Case Presentation: A 55-year-old female with a past medical history of seizure disorder and prior opioid use presented to an outside emergency department with a 1-day history of expressive aphasia and headache. Her NIH Stroke Scale was 4. CT head w/o contrast demonstrated a subacute infarct within the left middle cerebral artery (MCA) territory and a remote small territory infarct in the right occipital lobe. The patient was loaded with aspirin, refused further work-up and management, and left against medical advice. Of note, the patient was found to have a platelet count of 26 K/uL (140-440 K/uL) during that ED encounter. The patient presented to the hospital 2 days later with worsening aphasia and new-onset blurry vision. Repeat CT head w/o contrast demonstrated progression of bilateral cerebral infarcts, acute infarct in the left parietal lobe, and new cortical infarct in the right occipital lobe lateral to age-indeterminate occipital lobe infarct. Labs demonstrated thrombocytopenia with platelets 27 K/uL (144-440 K/uL), an elevated LDH 970 U/L (98-192 U/L), and low haptoglobin < 10 mg/dL (30-200 mg/dL). No evidence of arrhythmias was noted on electrocardiograms. Transthoracic echocardiogram showed no evidence of wall motion abnormality or thrombus. Blood smears demonstrated the presence of schistocytes with mild to moderate anemia and significant thrombocytopenia. The patient subsequently underwent therapeutic plasma exchange for suspected TTP and was started on oral glucocorticoids with an improvement in platelet count. Her lab results later showed an elevated ADAMTS13 inhibitor at 1.2 BEU (< 0.4 BEU) and decreased ADAMTS13 activity of < 0.03 IU/mL (0.68-1.63 IU/mL) confirming the diagnosis of acquired TTP. Over the course of her hospitalization, bilateral blurry vision and expressive aphasia persisted, and no other focal neurological deficits developed. On discharge, her platelet count was 342 K/uL and LDH was 292 U/L. The patient was discharged home with outpatient follow-up with ophthalmology, hematology/oncology, and nephrology. Unfortunately, 1 week after discharge the patient presented to an outside ED with worsening neurologic deficits and platelet count 4 K/uL confirming relapsing TTP. She suffered cardiac arrest while in the ED and resuscitation efforts were unsuccessful.
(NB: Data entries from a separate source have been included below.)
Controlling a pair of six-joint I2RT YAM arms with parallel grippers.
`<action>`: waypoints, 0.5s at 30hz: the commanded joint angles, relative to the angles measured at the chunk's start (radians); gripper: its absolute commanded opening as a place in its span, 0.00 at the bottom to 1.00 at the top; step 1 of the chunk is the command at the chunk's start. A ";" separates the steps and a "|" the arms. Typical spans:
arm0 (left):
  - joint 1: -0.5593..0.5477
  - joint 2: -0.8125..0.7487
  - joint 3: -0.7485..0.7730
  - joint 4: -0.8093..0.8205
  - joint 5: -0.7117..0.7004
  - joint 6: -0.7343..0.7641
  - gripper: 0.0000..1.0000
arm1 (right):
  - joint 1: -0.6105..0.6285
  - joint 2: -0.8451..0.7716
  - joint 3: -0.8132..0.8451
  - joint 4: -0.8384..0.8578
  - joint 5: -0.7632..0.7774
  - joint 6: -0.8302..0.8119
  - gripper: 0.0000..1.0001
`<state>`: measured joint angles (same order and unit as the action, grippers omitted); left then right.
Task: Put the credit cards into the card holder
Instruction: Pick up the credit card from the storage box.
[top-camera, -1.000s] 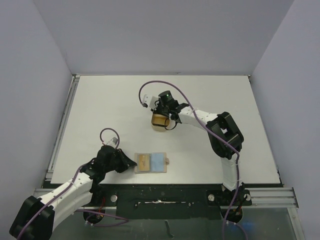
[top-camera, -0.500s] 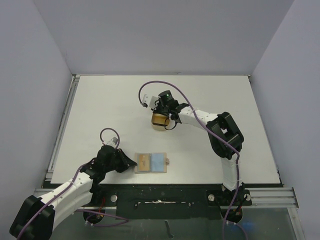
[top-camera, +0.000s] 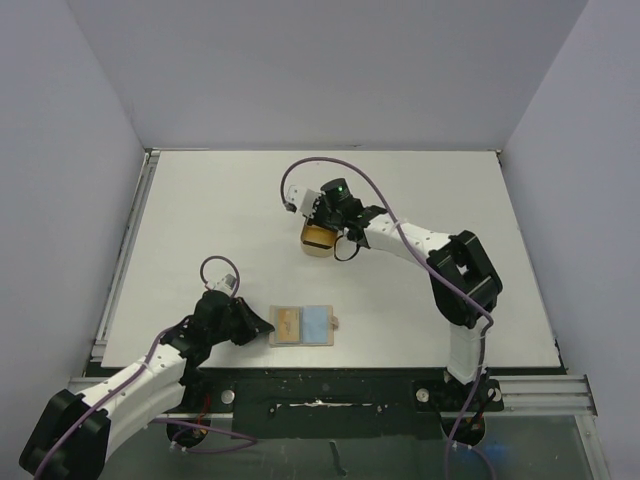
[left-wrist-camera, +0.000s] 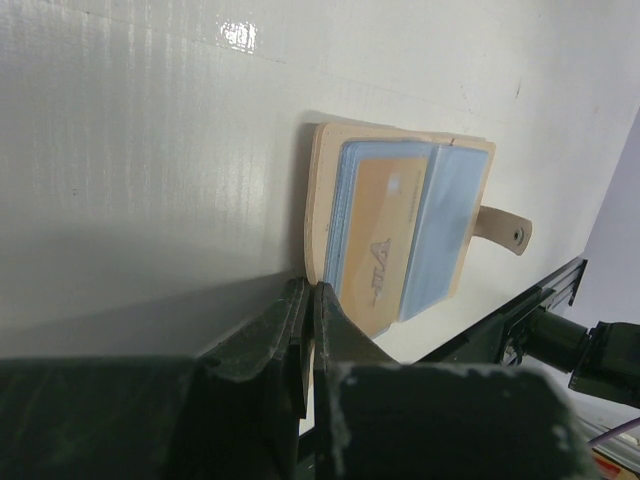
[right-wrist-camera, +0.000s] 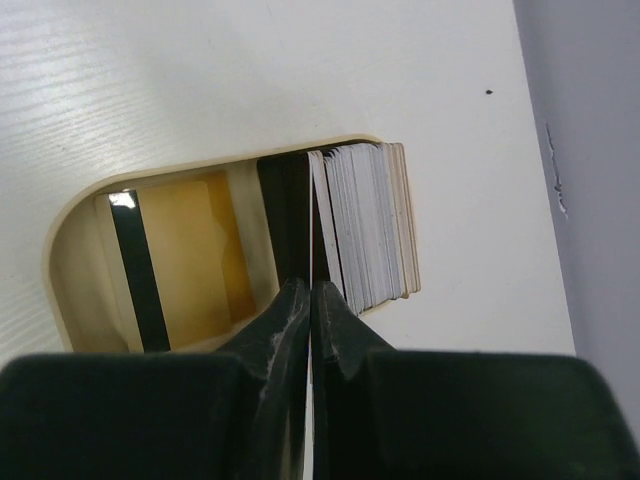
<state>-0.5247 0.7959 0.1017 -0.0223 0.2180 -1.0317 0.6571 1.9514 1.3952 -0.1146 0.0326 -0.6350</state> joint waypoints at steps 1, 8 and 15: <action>-0.003 0.005 0.030 0.050 0.000 0.010 0.00 | 0.002 -0.110 -0.012 0.020 -0.040 0.048 0.00; -0.003 -0.017 0.049 0.011 -0.014 0.009 0.13 | 0.003 -0.195 -0.017 -0.013 -0.056 0.239 0.00; -0.003 -0.059 0.112 -0.122 -0.085 0.017 0.30 | 0.009 -0.353 -0.133 0.037 -0.115 0.579 0.00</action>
<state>-0.5247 0.7689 0.1329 -0.0860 0.1871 -1.0313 0.6563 1.7248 1.3128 -0.1425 -0.0227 -0.2993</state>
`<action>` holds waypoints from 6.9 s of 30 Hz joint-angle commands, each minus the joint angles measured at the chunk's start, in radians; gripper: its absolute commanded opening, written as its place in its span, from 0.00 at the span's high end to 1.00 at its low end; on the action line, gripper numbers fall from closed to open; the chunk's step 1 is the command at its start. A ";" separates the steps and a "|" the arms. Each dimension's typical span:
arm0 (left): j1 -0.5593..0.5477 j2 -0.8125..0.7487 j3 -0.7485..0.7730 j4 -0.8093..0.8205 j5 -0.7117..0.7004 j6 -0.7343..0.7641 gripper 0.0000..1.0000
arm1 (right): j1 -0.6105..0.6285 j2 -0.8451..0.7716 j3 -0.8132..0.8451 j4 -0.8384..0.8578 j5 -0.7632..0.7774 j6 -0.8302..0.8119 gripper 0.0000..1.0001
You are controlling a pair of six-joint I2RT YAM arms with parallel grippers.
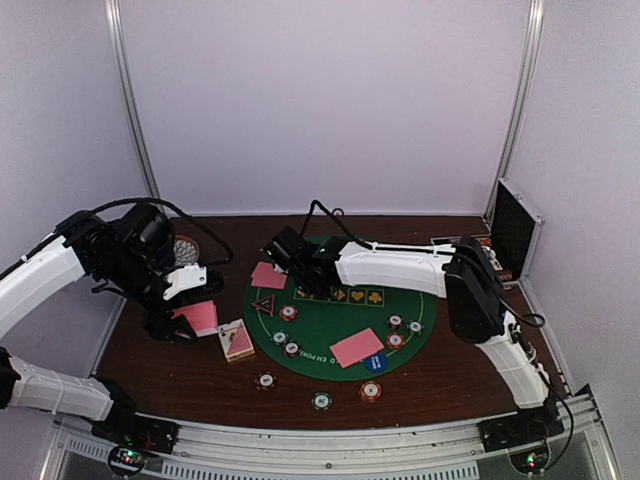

Discussion: Thrombotic thrombocytopenic purpura (TTP) is a hematologic disease that can result in hemolytic anemia, thrombocytopenia, and microvascular occlusion secondary to congenital or acquired decreased activity of ADAMTS13[1]. Our case report, in conjunction with prior reports, demonstrates the necessary consideration of TTP for any patient presenting with multifocal ischemic stroke with concurrent thrombocytopenia or anemia. TTP is a hematologic emergency with a 90% mortality rate without treatment, that rate is significantly reduced to 10% to 20% with proper medical management [1, 5]. Particular attention should be noted to any worsening neurological findings during hospitalizations and should be investigated immediately as it may indicate newly developing strokes, as was demonstrated in our patient. The treatment of TTP includes a combination of therapeutic plasma exchange and oral glucocorticoids during acute episodes of thrombocytopenia with conditional recommendations of rituximab and caplacizumab depending on prognostic factors [6].
Conclusions: The importance of considering TTP for any patient presenting with multifocal ischemic stroke with concurrent thrombocytopenia or anemia.